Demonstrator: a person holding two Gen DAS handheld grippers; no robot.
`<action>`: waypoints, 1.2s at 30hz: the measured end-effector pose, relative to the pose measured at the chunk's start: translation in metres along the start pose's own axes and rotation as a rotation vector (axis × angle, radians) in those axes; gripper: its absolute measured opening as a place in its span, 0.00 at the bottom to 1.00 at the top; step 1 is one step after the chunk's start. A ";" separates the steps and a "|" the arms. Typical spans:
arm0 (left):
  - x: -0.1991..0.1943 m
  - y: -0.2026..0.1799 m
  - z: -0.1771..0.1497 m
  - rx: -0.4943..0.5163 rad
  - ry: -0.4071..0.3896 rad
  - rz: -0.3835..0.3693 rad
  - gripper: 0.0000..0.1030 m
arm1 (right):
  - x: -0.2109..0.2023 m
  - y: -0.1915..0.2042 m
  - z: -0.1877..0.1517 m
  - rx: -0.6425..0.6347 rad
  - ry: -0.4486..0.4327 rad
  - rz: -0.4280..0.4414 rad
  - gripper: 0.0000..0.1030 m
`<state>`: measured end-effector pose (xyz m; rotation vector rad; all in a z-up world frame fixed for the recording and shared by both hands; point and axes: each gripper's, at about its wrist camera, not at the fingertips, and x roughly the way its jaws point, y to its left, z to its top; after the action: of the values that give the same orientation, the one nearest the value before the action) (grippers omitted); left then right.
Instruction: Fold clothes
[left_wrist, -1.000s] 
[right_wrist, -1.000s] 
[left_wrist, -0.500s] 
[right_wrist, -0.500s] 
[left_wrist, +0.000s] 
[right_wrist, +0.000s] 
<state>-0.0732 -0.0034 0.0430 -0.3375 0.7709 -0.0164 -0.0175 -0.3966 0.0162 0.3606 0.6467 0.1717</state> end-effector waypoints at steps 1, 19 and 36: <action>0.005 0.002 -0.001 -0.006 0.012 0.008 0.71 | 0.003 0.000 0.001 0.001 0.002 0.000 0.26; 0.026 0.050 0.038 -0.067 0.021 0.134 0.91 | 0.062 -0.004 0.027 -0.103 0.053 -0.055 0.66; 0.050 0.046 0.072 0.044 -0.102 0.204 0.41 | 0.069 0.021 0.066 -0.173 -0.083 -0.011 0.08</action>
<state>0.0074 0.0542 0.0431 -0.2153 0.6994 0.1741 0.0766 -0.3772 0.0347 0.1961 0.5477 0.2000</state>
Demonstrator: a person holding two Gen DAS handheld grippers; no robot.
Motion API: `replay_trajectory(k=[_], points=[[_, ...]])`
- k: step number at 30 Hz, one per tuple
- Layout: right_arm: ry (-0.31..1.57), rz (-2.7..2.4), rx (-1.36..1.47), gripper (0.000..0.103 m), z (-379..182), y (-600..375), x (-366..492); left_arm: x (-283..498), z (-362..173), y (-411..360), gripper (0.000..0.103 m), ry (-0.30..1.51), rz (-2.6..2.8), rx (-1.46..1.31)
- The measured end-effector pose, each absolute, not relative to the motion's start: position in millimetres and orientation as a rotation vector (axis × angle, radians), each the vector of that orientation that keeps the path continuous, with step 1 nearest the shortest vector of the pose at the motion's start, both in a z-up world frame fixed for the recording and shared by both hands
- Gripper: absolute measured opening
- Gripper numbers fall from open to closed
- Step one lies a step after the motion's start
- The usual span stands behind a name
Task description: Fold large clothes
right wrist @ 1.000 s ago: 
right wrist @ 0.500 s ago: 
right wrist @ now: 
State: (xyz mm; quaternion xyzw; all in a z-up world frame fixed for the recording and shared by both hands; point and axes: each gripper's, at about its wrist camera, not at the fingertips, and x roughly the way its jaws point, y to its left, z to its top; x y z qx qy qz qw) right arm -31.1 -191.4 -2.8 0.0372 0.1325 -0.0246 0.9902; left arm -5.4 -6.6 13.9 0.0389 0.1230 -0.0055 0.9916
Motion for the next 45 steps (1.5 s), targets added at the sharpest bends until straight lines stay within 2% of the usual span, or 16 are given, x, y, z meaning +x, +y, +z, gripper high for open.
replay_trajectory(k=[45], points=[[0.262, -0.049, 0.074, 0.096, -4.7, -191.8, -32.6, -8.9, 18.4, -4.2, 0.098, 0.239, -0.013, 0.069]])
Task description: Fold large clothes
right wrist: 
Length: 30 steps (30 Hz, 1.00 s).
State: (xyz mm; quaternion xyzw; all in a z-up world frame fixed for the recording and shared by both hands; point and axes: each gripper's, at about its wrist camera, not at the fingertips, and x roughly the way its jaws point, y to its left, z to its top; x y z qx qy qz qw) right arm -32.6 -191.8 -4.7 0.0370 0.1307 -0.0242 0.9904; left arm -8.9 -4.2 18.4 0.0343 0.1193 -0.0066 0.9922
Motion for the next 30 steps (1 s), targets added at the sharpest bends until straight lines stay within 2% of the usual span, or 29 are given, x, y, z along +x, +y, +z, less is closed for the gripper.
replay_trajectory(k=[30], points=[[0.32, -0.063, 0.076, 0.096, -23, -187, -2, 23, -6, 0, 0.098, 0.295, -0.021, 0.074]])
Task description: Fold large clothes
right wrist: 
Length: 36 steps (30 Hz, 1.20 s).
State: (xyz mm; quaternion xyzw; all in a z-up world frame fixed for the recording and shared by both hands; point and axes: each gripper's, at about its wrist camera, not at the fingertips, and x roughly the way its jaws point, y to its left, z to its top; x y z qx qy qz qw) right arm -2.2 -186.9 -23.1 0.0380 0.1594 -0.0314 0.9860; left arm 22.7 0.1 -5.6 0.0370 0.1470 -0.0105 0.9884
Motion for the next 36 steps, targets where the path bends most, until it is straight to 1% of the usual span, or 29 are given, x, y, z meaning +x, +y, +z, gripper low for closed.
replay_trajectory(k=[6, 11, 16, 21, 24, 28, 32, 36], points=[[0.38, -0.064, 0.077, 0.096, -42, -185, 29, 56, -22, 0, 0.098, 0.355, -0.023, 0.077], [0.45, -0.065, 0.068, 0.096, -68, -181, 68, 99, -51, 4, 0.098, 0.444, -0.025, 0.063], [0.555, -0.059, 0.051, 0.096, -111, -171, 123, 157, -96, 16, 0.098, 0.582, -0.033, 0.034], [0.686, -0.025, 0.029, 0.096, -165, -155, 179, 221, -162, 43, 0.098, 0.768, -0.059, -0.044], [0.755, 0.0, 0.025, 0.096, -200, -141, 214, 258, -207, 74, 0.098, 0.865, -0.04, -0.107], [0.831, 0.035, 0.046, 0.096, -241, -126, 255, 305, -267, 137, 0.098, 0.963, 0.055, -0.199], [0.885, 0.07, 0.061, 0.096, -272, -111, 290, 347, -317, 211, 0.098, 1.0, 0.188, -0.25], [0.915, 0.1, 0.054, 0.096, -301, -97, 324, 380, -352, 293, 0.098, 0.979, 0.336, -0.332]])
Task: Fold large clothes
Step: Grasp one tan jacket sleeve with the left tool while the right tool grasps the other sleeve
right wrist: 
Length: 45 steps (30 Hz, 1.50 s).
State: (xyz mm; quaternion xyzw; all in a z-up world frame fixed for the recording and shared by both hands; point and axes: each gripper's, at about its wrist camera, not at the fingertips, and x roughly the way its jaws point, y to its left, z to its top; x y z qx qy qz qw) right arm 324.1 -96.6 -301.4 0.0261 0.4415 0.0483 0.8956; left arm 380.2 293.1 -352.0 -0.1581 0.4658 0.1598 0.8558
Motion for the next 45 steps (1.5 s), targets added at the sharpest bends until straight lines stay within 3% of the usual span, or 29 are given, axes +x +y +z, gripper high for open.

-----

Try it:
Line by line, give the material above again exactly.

Response to the task:
Demonstrator: a person holding two Gen DAS handheld grippers; no robot.
`<action>`: waypoints, 1.2s at 30hz: the measured end-effector pose, relative to the pose measured at the chunk's start: translation in metres along the start pose's own axes and rotation as a rotation vector (axis × angle, radians) in those axes; gripper: its absolute measured opening as a place in its span, 0.00 at the bottom to 1.00 at the top; step 1 is one step after the chunk's start. A ";" separates the steps and a "|" the arms. Typical spans:
arm0 (left):
  - x: -0.1991..0.1943 m
  - y: -0.2026..0.1799 m
  - z: -0.1771..0.1497 m
  - rx: -0.4943..0.5163 rad
  - ry: -0.4071..0.3896 rad
  - rz: -0.3835..0.3693 rad
  - gripper: 0.0000..0.1030 m
arm1 (right):
  - x: -0.2109..0.2023 m
  - y: -0.1915..0.2042 m
  - z: -0.1877..0.1517 m
  - rx: -0.6425..0.6347 rad
  - ry: -0.4486..0.4327 rad
  - rz: -0.4280..0.4414 rad
  - gripper: 0.0000..0.1030 m
`<state>`: measured end-effector pose (xyz m; rotation vector rad; all in a z-up world frame fixed for the recording and shared by both hands; point and axes: each gripper's, at about its wrist camera, not at the fingertips, and x roughly the way its jaws point, y to its left, z to its top; after the action: of the values that give the same orientation, the one nearest the value before the action) (grippers omitted); left then right.
Instruction: Fold clothes
[left_wrist, -1.000s] 
[right_wrist, -1.000s] 
[left_wrist, -0.500s] 
[right_wrist, -0.500s] 
[left_wrist, +0.000s] 
[right_wrist, +0.000s] 
<state>-0.0732 -0.0034 0.0430 -0.3375 0.7709 -0.0164 -0.0175 -0.3966 0.0162 0.3606 0.6467 0.1717</state> end-effector waypoints at steps 1, 19 and 36: <action>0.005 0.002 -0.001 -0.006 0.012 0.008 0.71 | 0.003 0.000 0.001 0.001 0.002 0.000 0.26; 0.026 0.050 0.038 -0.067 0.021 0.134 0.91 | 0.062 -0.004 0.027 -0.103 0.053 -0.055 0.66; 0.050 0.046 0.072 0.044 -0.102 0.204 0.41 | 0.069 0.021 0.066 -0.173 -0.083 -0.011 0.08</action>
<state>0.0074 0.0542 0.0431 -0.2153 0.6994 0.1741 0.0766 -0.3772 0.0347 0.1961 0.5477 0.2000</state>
Demonstrator: a person holding two Gen DAS handheld grippers; no robot.
Motion API: `replay_trajectory(k=[_], points=[[_, ...]])`
- k: step number at 30 Hz, one per tuple
- Layout: right_arm: ry (-0.31..1.57), rz (-2.7..2.4), rx (-1.36..1.47), gripper (0.000..0.103 m), z (-379..182), y (-600..375), x (-366..492); left_arm: x (-283..498), z (-362..173), y (-411..360), gripper (0.000..0.103 m), ry (-0.30..1.51), rz (-2.6..2.8), rx (-1.46..1.31)
- The measured end-effector pose, each absolute, not relative to the motion's start: position in millimetres and orientation as a rotation vector (axis × angle, radians), each the vector of that orientation that keeps the path continuous, with step 1 nearest the shortest vector of the pose at the motion's start, both in a z-up world frame fixed for the recording and shared by both hands
- Gripper: absolute measured opening
- Gripper numbers fall from open to closed
- Step one lies a step after the motion's start
- The usual span stands behind a name
Task description: Fold large clothes
right wrist @ 1.000 s ago: 
right wrist @ 0.500 s ago: 
right wrist @ now: 
State: (xyz mm; quaternion xyzw; all in a z-up world frame fixed for the recording and shared by both hands; point and axes: each gripper's, at about its wrist camera, not at the fingertips, and x roughly the way its jaws point, y to its left, z to its top; x y z qx qy qz qw) right arm -31.1 -191.4 -2.8 0.0372 0.1325 -0.0246 0.9902; left arm -5.4 -6.6 13.9 0.0389 0.1230 -0.0055 0.9916
Motion for the next 45 steps (1.5 s), targets added at the sharpest bends until straight lines stay within 2% of the usual span, or 16 are given, x, y, z meaning +x, +y, +z, gripper high for open.
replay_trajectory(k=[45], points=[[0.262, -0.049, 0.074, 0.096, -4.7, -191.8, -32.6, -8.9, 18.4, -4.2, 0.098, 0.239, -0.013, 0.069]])
Task description: Fold large clothes
right wrist: 
Length: 30 steps (30 Hz, 1.00 s).
State: (xyz mm; quaternion xyzw; all in a z-up world frame fixed for the recording and shared by both hands; point and axes: each gripper's, at about its wrist camera, not at the fingertips, and x roughly the way its jaws point, y to its left, z to its top; x y z qx qy qz qw) right arm -32.6 -191.8 -4.7 0.0370 0.1307 -0.0242 0.9904; left arm -8.9 -4.2 18.4 0.0343 0.1193 -0.0066 0.9922
Motion for the next 30 steps (1 s), targets added at the sharpest bends until straight lines stay within 2% of the usual span, or 29 are given, x, y, z along +x, +y, +z, less is closed for the gripper.
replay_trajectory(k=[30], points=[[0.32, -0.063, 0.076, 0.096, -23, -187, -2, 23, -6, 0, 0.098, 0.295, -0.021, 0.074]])
Task description: Fold large clothes
right wrist: 
Length: 36 steps (30 Hz, 1.20 s).
State: (xyz mm; quaternion xyzw; all in a z-up world frame fixed for the recording and shared by both hands; point and axes: each gripper's, at about its wrist camera, not at the fingertips, and x roughly the way its jaws point, y to its left, z to its top; x y z qx qy qz qw) right arm -2.2 -186.9 -23.1 0.0380 0.1594 -0.0314 0.9860; left arm 22.7 0.1 -5.6 0.0370 0.1470 -0.0105 0.9884
Motion for the next 36 steps, targets where the path bends most, until it is straight to 1% of the usual span, or 29 are given, x, y, z meaning +x, +y, +z, gripper low for closed.
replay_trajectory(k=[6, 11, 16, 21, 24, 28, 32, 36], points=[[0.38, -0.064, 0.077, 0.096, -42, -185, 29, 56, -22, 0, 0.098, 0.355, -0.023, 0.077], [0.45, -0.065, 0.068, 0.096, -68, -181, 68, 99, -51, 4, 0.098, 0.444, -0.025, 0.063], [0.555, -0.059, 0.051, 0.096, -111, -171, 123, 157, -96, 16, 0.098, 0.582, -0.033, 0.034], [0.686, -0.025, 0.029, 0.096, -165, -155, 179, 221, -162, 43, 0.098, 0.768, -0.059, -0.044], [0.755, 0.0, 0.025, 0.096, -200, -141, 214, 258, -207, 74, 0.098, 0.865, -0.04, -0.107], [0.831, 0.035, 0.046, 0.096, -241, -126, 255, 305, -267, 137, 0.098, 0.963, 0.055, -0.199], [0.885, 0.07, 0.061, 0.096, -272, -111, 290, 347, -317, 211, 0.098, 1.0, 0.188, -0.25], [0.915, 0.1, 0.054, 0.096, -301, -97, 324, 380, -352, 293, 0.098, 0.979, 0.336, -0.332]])
Task: Fold large clothes
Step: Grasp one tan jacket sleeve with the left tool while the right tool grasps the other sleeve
right wrist: 
Length: 45 steps (30 Hz, 1.50 s).
State: (xyz mm; quaternion xyzw; all in a z-up world frame fixed for the recording and shared by both hands; point and axes: each gripper's, at about its wrist camera, not at the fingertips, and x roughly the way its jaws point, y to its left, z to its top; x y z qx qy qz qw) right arm 324.1 -96.6 -301.4 0.0261 0.4415 0.0483 0.8956; left arm 380.2 293.1 -352.0 -0.1581 0.4658 0.1598 0.8558
Motion for the next 45 steps (1.5 s), targets added at the sharpest bends until straight lines stay within 3% of the usual span, or 29 are given, axes +x +y +z, gripper high for open.

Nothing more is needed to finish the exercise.